A Poet's Blog: Roger N.Taber shares his thoughts & poems...

Thoughts and observations by English poet Roger N. Taber, a retired librarian and poet-novelist.- "Ethnicity, Religion, Gender, Sexuality ... these are but parts of a whole. It is the whole that counts." RNT [NB While I have no wish to create a social network, I will always reply to critical emails about my poetry. Contact: rogertab@aol.com].

Name:
Location: London, United Kingdom

Sadly, a bad fall in 2012 has left me with a mobility problem, and being diagnosed with prostate cancer the same year hasn't helped, but I get out and about with my trusty walking stick as much as I can, take each day as it comes and try to keep looking on the bright(er) side of life. Many of my poems reflect the need to nurture a positive-thinking mindset whatever life throws at us.

Monday 22 June 2020

Scenes from a Life

http://en.wikipedia.org/wiki/R._N._Taber

Today's poem  first appeared on the blog in 2012. Yes, I know I said I would only be writing up the blogs now and then while I am compiling a new collection, but I guess I can't keep away and several readers have emailed to say logging on to the blog helps them get their thoughts together, ready for whatever the day ahead may bring. My own thoughts are all over the place these days, and the new collection is proving harder that I anticipated, so continuing to write up the blogs does us both a favour. wry bardic grin

For many of us, our thoughts will be with the people of Reading today, and the savage attack by an   individual over the weekend resulting in three people, simply enjoying time in the sun with friends in a local park, losing their lives in what police are now saying appears to have been a terrorist-motivated attack. 

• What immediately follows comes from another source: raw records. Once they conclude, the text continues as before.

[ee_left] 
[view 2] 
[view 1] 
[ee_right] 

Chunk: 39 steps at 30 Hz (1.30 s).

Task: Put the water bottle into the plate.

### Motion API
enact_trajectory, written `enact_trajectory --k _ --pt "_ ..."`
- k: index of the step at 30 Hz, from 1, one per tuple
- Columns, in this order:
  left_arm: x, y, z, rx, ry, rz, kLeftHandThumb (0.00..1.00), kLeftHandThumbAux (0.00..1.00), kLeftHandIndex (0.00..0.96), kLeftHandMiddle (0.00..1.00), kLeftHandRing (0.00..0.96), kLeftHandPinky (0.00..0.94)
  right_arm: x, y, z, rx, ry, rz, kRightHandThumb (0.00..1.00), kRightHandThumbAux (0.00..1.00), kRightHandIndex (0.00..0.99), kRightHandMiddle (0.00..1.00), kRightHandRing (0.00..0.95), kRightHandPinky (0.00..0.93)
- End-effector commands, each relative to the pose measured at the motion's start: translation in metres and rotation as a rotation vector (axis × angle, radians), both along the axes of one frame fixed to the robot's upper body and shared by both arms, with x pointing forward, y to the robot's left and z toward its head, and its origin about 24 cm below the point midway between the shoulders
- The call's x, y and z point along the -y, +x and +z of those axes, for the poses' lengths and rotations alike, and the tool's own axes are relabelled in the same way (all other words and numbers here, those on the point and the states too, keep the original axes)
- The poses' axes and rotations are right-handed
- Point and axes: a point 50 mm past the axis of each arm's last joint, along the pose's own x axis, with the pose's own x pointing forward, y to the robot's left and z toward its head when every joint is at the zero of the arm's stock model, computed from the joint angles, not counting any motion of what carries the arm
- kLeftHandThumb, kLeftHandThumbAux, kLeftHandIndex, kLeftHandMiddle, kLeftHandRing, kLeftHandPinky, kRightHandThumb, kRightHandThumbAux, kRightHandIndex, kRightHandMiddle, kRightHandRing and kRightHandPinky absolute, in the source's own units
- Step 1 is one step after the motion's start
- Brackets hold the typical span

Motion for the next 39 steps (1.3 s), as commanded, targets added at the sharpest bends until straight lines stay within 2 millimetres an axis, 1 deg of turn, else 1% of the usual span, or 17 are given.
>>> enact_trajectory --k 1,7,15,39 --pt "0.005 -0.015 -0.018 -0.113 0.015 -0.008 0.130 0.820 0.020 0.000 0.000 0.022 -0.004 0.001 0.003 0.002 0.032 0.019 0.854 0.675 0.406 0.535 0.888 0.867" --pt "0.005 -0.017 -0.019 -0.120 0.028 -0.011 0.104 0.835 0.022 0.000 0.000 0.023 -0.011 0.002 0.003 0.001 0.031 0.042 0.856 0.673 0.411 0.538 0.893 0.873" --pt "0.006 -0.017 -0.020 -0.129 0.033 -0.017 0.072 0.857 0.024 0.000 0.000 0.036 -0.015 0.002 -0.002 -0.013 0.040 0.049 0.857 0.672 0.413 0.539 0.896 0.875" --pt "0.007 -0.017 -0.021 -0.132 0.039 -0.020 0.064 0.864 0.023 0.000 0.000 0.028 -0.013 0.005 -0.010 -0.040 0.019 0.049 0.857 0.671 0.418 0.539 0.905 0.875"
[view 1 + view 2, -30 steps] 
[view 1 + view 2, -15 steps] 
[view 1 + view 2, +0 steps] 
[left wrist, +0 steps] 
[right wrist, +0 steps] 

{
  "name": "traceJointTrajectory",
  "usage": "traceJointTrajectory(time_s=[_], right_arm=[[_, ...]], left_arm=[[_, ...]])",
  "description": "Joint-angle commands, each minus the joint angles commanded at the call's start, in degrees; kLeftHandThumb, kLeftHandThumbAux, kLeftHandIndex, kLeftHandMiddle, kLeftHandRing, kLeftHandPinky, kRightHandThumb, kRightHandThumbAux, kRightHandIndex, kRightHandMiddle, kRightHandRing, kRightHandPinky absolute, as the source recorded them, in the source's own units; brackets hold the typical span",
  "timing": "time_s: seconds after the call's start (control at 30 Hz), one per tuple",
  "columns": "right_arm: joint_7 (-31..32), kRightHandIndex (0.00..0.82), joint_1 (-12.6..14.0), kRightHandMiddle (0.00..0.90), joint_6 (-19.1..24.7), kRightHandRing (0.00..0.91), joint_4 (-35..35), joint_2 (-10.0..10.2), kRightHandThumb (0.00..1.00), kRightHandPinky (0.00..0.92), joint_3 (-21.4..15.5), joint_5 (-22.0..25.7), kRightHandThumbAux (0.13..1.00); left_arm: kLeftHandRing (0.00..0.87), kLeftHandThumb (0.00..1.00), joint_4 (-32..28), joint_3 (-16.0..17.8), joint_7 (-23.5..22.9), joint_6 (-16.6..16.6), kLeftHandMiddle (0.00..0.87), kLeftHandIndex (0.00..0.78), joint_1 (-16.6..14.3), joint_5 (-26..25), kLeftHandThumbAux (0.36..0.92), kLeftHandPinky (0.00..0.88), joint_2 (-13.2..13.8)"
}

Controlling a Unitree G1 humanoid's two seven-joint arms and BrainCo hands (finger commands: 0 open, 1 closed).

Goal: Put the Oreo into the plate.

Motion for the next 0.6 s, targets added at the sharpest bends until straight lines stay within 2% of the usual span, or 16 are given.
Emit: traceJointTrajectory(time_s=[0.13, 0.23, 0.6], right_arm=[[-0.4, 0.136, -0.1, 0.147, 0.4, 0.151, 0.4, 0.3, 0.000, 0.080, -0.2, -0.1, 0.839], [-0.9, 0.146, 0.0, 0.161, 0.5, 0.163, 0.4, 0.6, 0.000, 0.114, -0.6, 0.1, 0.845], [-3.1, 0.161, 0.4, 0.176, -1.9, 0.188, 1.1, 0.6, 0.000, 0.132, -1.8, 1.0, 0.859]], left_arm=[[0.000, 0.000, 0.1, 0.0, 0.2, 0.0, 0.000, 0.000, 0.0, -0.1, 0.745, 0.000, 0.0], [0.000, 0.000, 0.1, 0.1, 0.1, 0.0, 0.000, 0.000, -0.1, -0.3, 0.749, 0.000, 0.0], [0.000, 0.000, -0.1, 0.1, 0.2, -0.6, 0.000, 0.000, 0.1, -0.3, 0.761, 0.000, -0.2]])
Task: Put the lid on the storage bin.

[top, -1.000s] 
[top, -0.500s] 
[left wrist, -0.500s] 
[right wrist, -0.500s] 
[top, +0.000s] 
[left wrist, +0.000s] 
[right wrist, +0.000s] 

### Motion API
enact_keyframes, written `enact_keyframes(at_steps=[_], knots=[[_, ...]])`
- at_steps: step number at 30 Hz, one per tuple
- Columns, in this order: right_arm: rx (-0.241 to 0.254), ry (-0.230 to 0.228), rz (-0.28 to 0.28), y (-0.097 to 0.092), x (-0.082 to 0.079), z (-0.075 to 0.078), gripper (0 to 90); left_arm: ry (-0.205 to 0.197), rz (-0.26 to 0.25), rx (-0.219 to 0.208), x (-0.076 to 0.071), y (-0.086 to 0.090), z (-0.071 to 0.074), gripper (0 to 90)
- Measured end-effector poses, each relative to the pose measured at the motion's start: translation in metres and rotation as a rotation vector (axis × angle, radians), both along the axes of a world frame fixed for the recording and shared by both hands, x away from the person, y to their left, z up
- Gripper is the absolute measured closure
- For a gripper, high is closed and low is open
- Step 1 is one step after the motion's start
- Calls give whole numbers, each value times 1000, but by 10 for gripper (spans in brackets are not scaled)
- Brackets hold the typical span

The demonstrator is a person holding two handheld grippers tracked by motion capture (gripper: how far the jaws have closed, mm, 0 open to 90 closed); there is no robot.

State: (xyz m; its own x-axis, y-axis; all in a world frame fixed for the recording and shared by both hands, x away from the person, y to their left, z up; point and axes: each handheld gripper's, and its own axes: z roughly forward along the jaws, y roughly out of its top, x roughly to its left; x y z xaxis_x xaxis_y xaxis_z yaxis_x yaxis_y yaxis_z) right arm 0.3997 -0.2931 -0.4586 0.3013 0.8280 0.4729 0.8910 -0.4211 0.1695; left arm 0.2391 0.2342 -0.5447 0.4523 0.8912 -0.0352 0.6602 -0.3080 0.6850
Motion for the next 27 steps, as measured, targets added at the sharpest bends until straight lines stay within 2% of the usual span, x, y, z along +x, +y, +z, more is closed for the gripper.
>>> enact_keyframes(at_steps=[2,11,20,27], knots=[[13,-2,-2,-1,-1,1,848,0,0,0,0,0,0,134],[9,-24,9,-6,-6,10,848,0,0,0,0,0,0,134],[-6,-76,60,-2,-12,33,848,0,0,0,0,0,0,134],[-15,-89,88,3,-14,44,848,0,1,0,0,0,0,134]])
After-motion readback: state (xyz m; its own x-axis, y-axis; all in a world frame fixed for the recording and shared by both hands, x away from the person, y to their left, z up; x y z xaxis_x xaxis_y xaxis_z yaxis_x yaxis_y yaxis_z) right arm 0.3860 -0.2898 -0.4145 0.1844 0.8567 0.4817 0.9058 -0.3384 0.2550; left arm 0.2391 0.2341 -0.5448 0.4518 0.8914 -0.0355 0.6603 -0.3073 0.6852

The death of a friend or loved-one is hard enough to bear, without its coming so unexpectedly and violently and our hearts go out to all those close to those who died and were injured in the attack, also anyone who witnessed, for whom it will always count among their darkest and most frightening memories. 

Love, though, never dies and will remain a source of comfort and inspiration all our lives; nor is that just the rhetoric of poetry, either, as I speak from personal experience.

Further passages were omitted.